Conductances, conductance fluctuations, and level statistics on the surface of multilayer quantum Hall states

Abstract
Transport properties on the two-dimensional surface of coupled multilayer heterostructures are studied in integer quantum Hall states. We emphasize the criticality of the surface state and the phase-coherent transport properties in the thermodynamic limit. A stable numerical algorithm for large-scale conductance calculations in the transfer-matrix approach is discussed in detail. It is then applied to a directed network model describing the quantum-mechanical tunneling and impurity scattering of the multilayer edge states. We calculate the two-probe conductance in the direction parallel to the external magnetic field, and its fluctuations and statistical distributions, as functions of the interlayer tunneling strength.

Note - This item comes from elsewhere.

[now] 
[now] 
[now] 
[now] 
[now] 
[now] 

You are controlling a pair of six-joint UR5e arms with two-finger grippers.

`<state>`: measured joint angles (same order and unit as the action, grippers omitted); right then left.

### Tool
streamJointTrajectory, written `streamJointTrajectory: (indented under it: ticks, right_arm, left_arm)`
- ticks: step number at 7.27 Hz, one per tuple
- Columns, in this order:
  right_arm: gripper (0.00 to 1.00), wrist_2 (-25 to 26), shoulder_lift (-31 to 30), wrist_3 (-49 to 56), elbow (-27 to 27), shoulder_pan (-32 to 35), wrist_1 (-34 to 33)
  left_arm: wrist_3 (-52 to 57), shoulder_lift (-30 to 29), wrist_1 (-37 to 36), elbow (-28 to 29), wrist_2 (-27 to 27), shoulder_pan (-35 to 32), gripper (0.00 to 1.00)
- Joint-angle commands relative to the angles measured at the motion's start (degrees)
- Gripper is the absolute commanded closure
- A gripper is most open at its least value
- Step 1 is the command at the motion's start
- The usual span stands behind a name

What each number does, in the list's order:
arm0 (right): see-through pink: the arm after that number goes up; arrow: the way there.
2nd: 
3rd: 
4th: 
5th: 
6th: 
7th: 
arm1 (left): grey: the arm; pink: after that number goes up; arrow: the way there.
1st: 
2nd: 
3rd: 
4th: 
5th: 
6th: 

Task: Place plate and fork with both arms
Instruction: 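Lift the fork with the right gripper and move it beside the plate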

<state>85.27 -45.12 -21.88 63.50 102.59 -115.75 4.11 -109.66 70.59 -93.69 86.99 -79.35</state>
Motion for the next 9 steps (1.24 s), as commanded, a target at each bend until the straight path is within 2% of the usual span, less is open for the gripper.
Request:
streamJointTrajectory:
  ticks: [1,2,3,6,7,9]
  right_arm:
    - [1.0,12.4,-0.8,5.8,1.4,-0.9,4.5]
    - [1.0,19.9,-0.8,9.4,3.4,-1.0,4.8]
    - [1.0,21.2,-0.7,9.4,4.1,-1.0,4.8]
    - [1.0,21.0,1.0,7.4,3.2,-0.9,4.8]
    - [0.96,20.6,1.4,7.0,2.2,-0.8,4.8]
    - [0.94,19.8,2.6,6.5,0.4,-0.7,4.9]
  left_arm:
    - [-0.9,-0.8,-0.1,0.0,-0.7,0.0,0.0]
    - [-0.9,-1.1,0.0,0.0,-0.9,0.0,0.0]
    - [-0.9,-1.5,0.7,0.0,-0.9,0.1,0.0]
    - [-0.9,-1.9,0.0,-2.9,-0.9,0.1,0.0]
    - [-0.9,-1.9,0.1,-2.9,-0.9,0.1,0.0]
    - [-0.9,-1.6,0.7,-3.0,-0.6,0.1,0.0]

Using finite-size scaling, the asymptotic scaling functions of the ensemble-averaged conductance and the conductance fluctuations are calculated for a fixed aspect ratio, and found to be in remarkable agreement with the analytical results obtained using the supersymmetric nonlinear σ-model approach. The conductance distribution is determined in the quasi-one-dimensional metallic, insulating regime, as well as in the crossover regime where comparisons are made to that at the single-layer quantum Hall transition. We present a detailed study of the level statistics in the eigenvalue spectrum of the transfer matrix. Coexistence of metallic and insulating statistics is observed in the crossover regime, which is attributed to the emergence of a finite-range level repulsion in the crossover regime, separating the metallic (Wigner-surmise) behavior at small level spacings from the insulating (uncorrelated or Poisson) behavior at large level spacings.